Samira Suleman

Personal information
- Full name: Samira Suleman
- Date of birth: August 16, 1991 (age 35)
- Place of birth: Ghana
- Height: 1.60 m (5 ft 3 in)
- Position: Forward

Team information
- Current team: Víkingur Ólafsvík

College career
- Years: Team / Apps / (Gls)
- 2010–2011: Robert Morris Eagles

Senior career*
- Years: Team / Apps / (Gls)
- Hasaacas Ladies / 20 / (15)
- 2015: →Víkingur Ólafsvík (loan) / 10 / (11)
- 2016: Víkingur Ólafsvík

International career
- 2010: Ghana U20
- 2014–: Ghana

= Samira Suleman =

Ghanaian footballer

Samira Suleman (born August 16, 1991) is a Ghanaian international footballer who plays as a forward in Iceland for Víkingur Ólafsvík.

== Club career ==

===Iceland===
Suleman came to Víkingur Ólafsvík in 2015 and made 10 appearances during the 2015 season.

== International career ==
She scored in a 2–0 win against Ethiopia in a 2014 African Women's Championship qualification match. She was on the Ghana squad for the 2014 African Women's Championship. She scored in Ghana's 1–0 win over Ivory Coast in the semifinals of the 2015 African Games.

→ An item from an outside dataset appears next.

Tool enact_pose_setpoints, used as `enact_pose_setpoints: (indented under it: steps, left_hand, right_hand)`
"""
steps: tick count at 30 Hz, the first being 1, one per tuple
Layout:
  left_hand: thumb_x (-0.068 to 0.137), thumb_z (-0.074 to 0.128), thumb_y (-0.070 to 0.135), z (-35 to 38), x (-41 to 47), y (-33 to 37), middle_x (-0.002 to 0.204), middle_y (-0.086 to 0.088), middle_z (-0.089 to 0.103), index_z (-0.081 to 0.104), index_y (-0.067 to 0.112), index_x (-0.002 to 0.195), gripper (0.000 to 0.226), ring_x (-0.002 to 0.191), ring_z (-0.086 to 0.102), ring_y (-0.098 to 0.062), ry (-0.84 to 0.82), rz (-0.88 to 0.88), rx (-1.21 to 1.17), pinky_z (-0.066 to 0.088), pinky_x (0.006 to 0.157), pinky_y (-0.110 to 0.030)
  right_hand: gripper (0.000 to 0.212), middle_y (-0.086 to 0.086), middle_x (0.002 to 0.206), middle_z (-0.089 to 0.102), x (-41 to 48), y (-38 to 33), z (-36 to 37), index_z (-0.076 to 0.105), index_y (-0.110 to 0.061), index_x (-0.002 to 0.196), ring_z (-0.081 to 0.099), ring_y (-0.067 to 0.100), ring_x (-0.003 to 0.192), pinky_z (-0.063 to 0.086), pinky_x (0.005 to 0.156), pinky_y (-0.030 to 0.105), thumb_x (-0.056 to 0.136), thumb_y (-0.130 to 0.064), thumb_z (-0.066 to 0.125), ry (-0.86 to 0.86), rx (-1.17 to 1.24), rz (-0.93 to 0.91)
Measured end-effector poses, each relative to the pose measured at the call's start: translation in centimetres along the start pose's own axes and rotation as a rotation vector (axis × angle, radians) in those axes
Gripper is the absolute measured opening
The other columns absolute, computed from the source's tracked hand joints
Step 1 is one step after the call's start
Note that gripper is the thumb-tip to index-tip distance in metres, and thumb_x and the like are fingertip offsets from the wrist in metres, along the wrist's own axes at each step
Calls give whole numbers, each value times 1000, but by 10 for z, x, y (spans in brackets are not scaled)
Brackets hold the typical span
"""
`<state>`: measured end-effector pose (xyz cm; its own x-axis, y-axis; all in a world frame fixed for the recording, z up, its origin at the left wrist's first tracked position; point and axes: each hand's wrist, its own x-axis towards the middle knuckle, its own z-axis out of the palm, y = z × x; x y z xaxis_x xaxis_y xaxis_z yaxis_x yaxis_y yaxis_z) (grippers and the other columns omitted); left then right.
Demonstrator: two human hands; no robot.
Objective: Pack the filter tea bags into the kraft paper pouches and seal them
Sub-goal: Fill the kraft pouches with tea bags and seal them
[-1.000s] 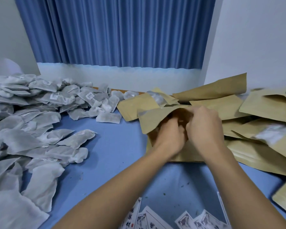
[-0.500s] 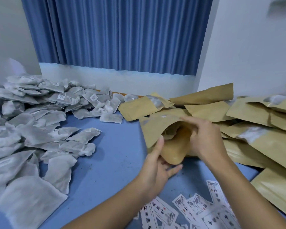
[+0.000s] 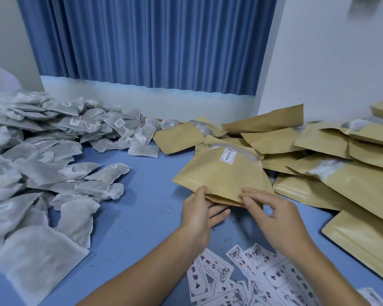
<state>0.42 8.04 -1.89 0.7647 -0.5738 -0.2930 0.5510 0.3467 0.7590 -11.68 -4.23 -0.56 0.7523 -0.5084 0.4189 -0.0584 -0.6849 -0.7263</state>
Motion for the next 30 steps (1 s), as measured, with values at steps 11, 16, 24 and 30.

In April 2016 she scored Brace against Tunisia which helped the Black Queens qualify for the 2016 African Women Championship in Cameroon.

== Nominations ==
She was Nominated by the Sports Writers Association of Ghana in 2016.

==International goals==

| No. | Date | Venue | Opponent | Score | Result | Competition |
| 1. | 21 March 2015 | Accra Sports Stadium, Accra, Ghana | Zimbabwe | 2–0 | 2–1 | 2015 African Games qualification |
| 2. | 1 August 2015 | Cameroon | 1–0 | 2–2 | 2015 CAF Women's Olympic Qualifying Tournament |
| 3. | 15 September 2015 | Stade Kintélé 3, Brazzaville, Congo | Ivory Coast | 1–0 | 1–0 | 2015 African Games |
| 4. | 6 April 2016 | Stade Oued Ellil, Oued Ellil, Tunisia | Tunisia | 1–1 | 2–1 | 2016 Women's Africa Cup of Nations qualification |
| 5. | 12 April 2016 | Accra Sports Stadium, Accra, Ghana | Tunisia | 1–0 | 4–0 |
| 6. | 4–0 |

== Ambassadorial Role ==

On March 14, 2018, Suleman was appointed as an ambassador by World Vision International to aid in the eradication of Early Child Marriage in the Northern Region and the rest of Northern Ghana.